R/surveynnet.R
In surveynnet: Neural Network for Complex Survey Data

Documented in surveynnet

#' Neural Net for Complex Survey Data
#'
#' @description
#' The surveynnet package extends the functionality of nnet (Venables and Ripley, 2002),
#' which already supports survey weights, by enabling it to handle clustered and stratified data.
#' It achieves this by incorporating design effects through the use of effective sample sizes in
#' the calculations, performed by the package described in Valliant et al. (2023), by following
#' the methods outlined by Chen and Rust (2017) and Valliant et al. (2018).
#'
#' @param x Matrix or data frame of predictors. Must not contain any missing values.

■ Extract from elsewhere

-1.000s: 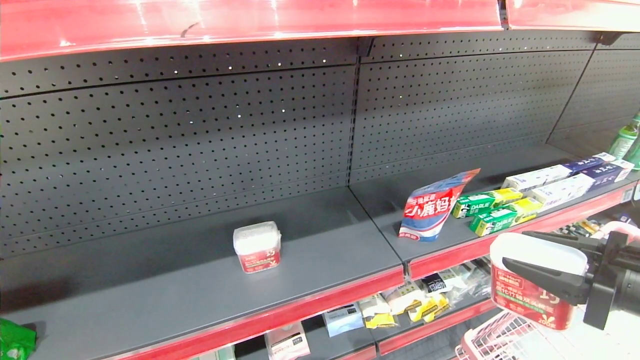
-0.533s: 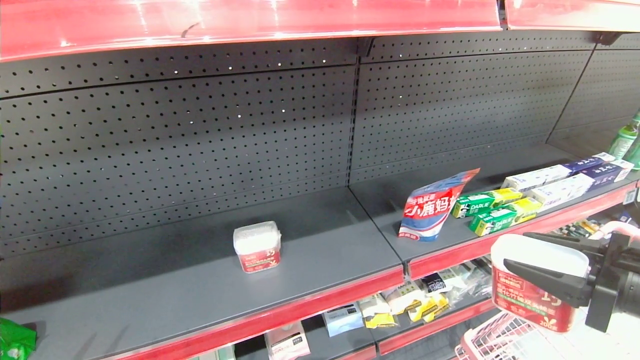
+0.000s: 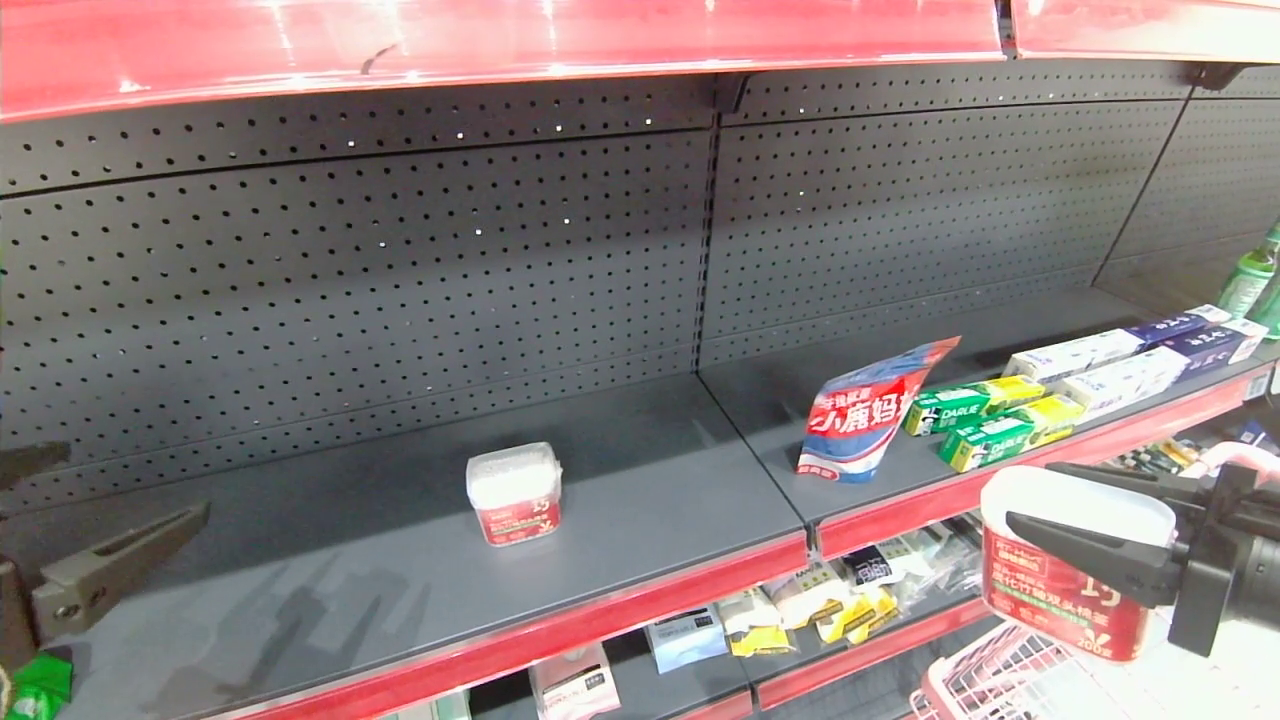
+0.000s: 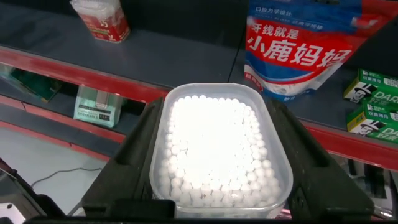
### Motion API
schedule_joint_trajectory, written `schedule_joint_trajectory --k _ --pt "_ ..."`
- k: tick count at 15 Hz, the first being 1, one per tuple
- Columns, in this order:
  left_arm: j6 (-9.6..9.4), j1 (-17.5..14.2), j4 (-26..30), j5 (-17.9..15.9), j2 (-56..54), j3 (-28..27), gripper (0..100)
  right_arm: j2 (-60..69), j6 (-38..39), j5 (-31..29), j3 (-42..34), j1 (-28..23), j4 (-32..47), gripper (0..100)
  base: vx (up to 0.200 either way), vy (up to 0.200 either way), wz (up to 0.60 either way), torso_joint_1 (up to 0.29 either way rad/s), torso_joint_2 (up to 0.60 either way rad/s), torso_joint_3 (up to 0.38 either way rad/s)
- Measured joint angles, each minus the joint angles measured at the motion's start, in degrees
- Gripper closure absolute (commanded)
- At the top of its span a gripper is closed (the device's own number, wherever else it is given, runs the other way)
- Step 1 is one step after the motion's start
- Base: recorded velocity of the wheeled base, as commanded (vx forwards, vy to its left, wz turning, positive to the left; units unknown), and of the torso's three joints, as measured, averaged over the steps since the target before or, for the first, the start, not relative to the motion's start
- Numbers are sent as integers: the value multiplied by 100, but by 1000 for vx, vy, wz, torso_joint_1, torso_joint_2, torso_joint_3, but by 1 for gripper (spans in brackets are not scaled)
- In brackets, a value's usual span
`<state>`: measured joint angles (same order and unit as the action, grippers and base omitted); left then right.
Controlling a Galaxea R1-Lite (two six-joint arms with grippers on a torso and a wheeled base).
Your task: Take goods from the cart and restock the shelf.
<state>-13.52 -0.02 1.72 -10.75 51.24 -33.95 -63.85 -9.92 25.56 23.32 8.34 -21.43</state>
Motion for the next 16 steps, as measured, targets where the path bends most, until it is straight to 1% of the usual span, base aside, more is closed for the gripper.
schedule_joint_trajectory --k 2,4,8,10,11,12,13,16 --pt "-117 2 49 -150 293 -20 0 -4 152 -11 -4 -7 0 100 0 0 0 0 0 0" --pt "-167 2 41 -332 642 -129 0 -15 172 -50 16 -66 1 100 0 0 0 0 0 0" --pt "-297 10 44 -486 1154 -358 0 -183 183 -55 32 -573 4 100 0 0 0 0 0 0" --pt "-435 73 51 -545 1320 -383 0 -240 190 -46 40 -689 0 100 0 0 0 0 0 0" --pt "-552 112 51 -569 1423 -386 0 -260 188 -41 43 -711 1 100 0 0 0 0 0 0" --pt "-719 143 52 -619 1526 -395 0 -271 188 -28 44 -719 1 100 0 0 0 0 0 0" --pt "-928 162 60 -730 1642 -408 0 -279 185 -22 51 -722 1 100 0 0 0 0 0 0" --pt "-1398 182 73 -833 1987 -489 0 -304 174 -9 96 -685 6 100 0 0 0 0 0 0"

#' @param y Vector of targets / response values. Must not contain any missing values.
#' @param weight The weights for each sample.

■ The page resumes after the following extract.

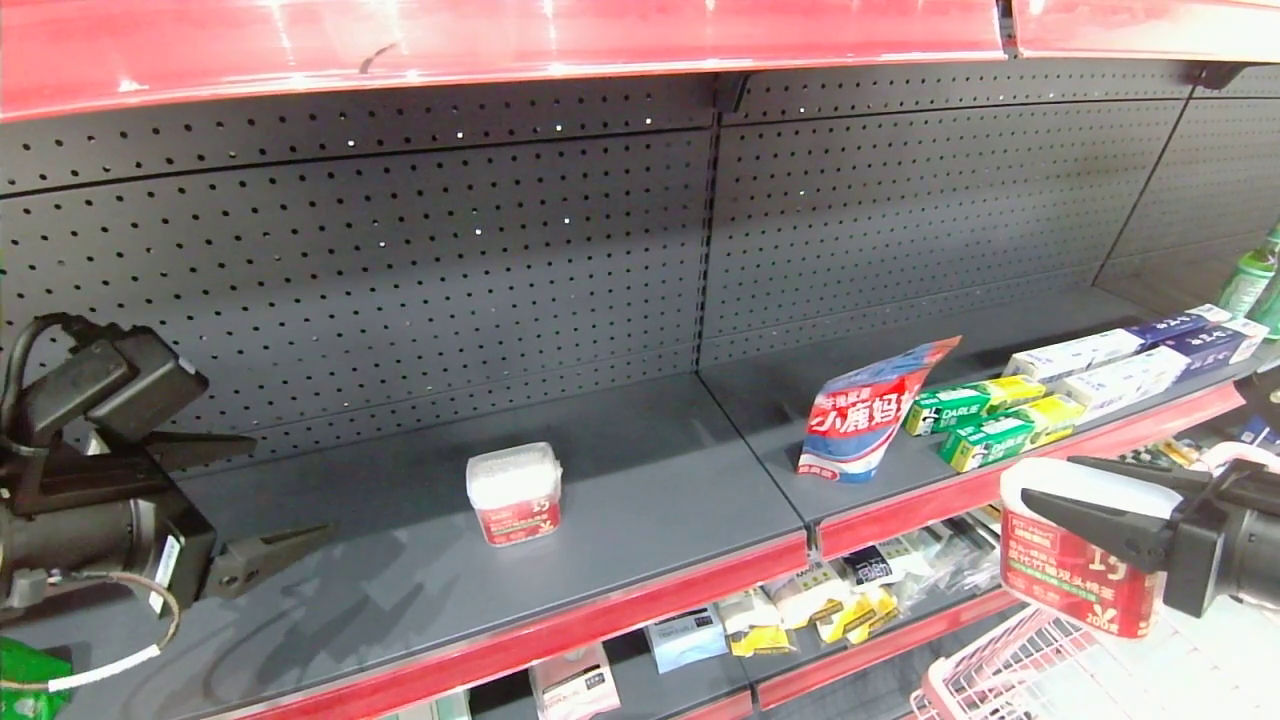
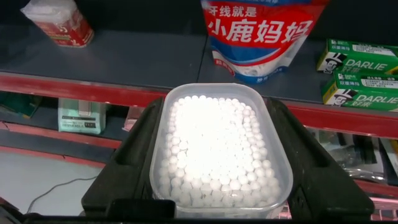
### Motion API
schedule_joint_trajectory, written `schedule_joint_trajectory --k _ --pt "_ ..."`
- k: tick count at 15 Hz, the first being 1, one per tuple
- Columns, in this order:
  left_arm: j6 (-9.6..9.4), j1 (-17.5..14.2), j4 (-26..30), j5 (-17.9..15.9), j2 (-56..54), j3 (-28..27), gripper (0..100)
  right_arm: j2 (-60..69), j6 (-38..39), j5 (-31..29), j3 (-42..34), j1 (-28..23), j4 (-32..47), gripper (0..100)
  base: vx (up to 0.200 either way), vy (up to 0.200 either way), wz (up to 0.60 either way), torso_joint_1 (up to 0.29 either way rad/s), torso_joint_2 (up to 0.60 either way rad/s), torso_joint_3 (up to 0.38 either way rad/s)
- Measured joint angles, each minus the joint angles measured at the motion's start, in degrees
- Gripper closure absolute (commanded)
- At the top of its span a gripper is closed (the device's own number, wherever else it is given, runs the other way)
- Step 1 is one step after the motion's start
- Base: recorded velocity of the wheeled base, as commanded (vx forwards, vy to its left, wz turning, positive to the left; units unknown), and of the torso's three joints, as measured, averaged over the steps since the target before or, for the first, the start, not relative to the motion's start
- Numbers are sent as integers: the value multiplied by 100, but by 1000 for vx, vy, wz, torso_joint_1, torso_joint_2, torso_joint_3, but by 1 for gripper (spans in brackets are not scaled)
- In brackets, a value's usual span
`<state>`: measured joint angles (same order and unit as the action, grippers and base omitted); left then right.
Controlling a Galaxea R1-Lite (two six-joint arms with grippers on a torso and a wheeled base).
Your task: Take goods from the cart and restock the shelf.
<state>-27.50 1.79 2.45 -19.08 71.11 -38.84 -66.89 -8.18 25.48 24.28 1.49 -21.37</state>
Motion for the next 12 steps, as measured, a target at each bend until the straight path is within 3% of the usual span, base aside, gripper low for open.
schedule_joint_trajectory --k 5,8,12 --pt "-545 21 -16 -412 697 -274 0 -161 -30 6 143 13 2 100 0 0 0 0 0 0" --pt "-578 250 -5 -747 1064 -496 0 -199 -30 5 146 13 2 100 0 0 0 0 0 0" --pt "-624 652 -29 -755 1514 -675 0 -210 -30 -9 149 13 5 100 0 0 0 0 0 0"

#' @param strat The stratum for each sample.
#' @param clust The cluster for each sample.
#' @param comp_cases If TRUE, filter out missing values from x, y, weight, strat, and clust. Default FALSE.
#'  Note that in either case, the dimensions of all data mentioned above must agree.
#' @param ... Additional arguments to be passed into `PracTools::deffCR` or `nnet::nnet`. See
#' documentation of those packages and functions for more details. Note that for the neural net (`nnet`),
#' the default here is set to 3 layers ("size" parameter) and maximum iterations ("maxit" parameter) is
#' set to 2000.
#'
#' @return A list containing two objects:
#' * A dataframe with the fitted values of the neural nets, using:
#'  no weights ("fitted"), the user-inputted weights ("fitted_weighted"), and the new method that adjusts the weights by using a design
#' effect incorporating cluster and strata ("fitted_deff").
#' * The fitted neural network object (from `nnet`), using the novel design-effect based weights; this
#' can be used to predict the outcomes for new observations.
#'
#' @references
#' * Chen, S., and K. F. Rust. 2017."An Extension of Kish’s Formula for Design Effects to
#' Two- and Three-Stage Designs with Stratification.”, Journal of Survey Statistics and
#' Methodology,5 (2): 111–30.
#' * Valliant, R., J. A. Dever, and F. Kreuter. 2018. Practical Tools for Designing
#' and Weighting Survey Samples .2nd ed. New York: Springer-Verlag.
#'
#' @export
#'
#' @examples
#'
#' # short example with body fat dataset
#' y <- body_fat$pct_body_fat
#' x <- body_fat[,c("Weight_kg", "Height_cm", "Age")]
#' weight <- body_fat$survey_wt
#' strat <- body_fat$stratum
#' clust <- body_fat$cluster
#' y[strat==1] <- y[strat==1] + 30*0.00015*rnorm(sum(strat==1))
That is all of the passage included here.